Why the Exciting Stuff Wins Every Time
I have been managing projects for twenty years, and I have watched this pattern repeat across every wave of construction technology. The demo that gets the budget is the one with the video. Drones flying over a roofline. A robot laying bricks. An excavator driving itself across a graded lot. Leadership watches the video, writes the check, and posts about it on LinkedIn.
Nobody shoots a video of a project engineer processing submittals 40 percent faster because an AI extracted the requirements from the spec automatically. Nobody posts about an RFI response time dropping from 11 days to 3 because an AI flagged the overdue items and routed them to the right reviewer. Those outcomes are invisible because they prevent problems instead of solving spectacular ones, and preventing problems has never been a marketable skill in this industry.
That invisibility is also the strongest counterargument to what I am saying here. Procore, Autodesk BIM 360, and PlanGrid have been digitizing construction workflows for years. The tools keep getting better. Adoption keeps being terrible. Only 20 percent of construction firms use mobile tools effectively for collaboration, per the PlanGrid/FMI data. The bottleneck might not be that nobody built the AI. The bottleneck might be that a 55-year-old superintendent does not want to change how he processes RFIs regardless of what software you put in front of him.
That is a real objection. I have met that superintendent. I have been that superintendent. But the cultural resistance argument is also a convenient excuse for not building the tools in the first place, and the 215-out-of-24,978 research gap suggests the AI community has not tried very hard to find out whether better tools would change adoption.
What This Means If You Are Building a Home
If you are hiring a general contractor for a custom home in the $400,000 to $1,000,000 range, ask what software they use to manage submittals, RFIs, and change orders. If the answer involves the phrase "Excel spreadsheet" or "we email those around," understand that 14 hours per week of your contractor's project management capacity is going to administrative overhead that proven tools could cut in half. That is time not spent on your project.
Ask specifically whether RFI response times are tracked and what the average turnaround is. If nobody knows, that is your leading indicator for how many field decisions on your home will be made by someone who is guessing because the architect never answered the question.

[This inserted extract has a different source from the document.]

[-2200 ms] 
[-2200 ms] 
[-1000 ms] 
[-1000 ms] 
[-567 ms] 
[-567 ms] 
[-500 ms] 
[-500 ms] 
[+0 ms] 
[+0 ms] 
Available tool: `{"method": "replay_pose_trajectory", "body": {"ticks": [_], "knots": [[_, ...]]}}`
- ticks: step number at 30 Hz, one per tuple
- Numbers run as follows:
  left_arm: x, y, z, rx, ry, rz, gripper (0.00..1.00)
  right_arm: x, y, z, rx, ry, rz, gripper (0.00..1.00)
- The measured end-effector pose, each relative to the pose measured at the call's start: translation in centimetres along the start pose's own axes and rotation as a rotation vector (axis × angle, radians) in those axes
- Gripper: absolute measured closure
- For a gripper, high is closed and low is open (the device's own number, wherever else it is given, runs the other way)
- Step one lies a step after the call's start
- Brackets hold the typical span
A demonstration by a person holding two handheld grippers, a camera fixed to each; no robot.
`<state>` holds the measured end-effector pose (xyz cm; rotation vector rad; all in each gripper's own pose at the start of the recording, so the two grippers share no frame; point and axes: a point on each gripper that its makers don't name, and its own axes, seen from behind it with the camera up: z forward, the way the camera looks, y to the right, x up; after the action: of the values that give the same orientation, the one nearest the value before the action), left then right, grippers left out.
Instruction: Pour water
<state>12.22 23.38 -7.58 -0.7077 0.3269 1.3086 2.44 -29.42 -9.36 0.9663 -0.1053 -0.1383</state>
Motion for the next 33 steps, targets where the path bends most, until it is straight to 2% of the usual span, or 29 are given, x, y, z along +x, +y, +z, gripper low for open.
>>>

If you are a small builder running three to five projects: the submittal extraction tools are real, they are cheap, and they will give your project engineer back two days per month. The RFI tracking and routing tools are real and they will cut your unanswered rate from 25 percent to something you can actually defend in a warranty dispute. Neither of these will make a good LinkedIn video. Both of them will make your projects run closer to schedule.
Limitations
The 796-RFI-per-project average comes from a 2013 Navigant/ACONEX dataset skewed toward large commercial projects in Australia and New Zealand. Residential custom homes generate fewer RFIs, typically 40 to 80, but the per-RFI cost dynamics are similar. The $177.5 billion waste figure from PlanGrid/FMI encompasses all U.S. construction, not residential specifically. The UNF bibliometric analysis covers papers indexed in Scopus through early 2025 and may undercount recent documentation-AI work published in trade journals or preprint servers. Adoption rates for document automation tools in residential construction are not systematically tracked by any industry body, so "almost nobody uses them" reflects trade anecdotes and vendor penetration data, not a rigorous survey. The submittal extraction prototype was tested on ten specification documents, an informative but small sample.